* Required action *
Up to and including the line with "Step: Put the", reproduce the listing below exactly, beginning at its first line.

* Dataset extract *

--------------------

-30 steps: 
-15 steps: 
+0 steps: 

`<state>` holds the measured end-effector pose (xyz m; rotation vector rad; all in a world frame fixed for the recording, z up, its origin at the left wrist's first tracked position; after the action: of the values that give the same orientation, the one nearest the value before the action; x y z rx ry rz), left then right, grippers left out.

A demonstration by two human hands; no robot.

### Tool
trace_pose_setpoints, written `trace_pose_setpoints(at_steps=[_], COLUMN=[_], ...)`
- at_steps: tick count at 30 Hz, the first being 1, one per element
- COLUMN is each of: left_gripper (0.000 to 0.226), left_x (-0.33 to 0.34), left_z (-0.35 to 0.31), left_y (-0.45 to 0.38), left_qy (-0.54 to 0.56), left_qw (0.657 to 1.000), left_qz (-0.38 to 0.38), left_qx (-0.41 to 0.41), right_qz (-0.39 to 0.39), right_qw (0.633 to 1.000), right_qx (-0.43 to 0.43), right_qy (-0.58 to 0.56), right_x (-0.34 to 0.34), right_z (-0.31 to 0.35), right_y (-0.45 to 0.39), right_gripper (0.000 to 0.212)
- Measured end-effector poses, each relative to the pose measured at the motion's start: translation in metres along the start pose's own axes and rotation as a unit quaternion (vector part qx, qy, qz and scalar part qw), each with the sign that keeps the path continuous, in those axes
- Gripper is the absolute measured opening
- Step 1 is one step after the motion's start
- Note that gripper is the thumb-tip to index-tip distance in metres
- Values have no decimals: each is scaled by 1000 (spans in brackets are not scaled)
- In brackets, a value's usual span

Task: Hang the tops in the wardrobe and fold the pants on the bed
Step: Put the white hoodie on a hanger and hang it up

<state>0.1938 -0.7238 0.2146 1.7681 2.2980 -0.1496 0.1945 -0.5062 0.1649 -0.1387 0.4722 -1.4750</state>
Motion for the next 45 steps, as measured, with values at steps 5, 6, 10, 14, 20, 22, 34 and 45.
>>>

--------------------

* Solution to this task *
-30 steps: 
-15 steps: 
+0 steps: 

`<state>` holds the measured end-effector pose (xyz m; rotation vector rad; all in a world frame fixed for the recording, z up, its origin at the left wrist's first tracked position; after the action: of the values that give the same orientation, the one nearest the value before the action; x y z rx ry rz), left then right, grippers left out.

A demonstration by two human hands; no robot.

### Tool
trace_pose_setpoints, written `trace_pose_setpoints(at_steps=[_], COLUMN=[_], ...)`
- at_steps: tick count at 30 Hz, the first being 1, one per element
- COLUMN is each of: left_gripper (0.000 to 0.226), left_x (-0.33 to 0.34), left_z (-0.35 to 0.31), left_y (-0.45 to 0.38), left_qy (-0.54 to 0.56), left_qw (0.657 to 1.000), left_qz (-0.38 to 0.38), left_qx (-0.41 to 0.41), right_qz (-0.39 to 0.39), right_qw (0.633 to 1.000), right_qx (-0.43 to 0.43), right_qy (-0.58 to 0.56), right_x (-0.34 to 0.34), right_z (-0.31 to 0.35), right_y (-0.45 to 0.39), right_gripper (0.000 to 0.212)
- Measured end-effector poses, each relative to the pose measured at the motion's start: translation in metres along the start pose's own axes and rotation as a unit quaternion (vector part qx, qy, qz and scalar part qw), each with the sign that keeps the path continuous, in those axes
- Gripper is the absolute measured opening
- Step 1 is one step after the motion's start
- Note that gripper is the thumb-tip to index-tip distance in metres
- Values have no decimals: each is scaled by 1000 (spans in brackets are not scaled)
- In brackets, a value's usual span

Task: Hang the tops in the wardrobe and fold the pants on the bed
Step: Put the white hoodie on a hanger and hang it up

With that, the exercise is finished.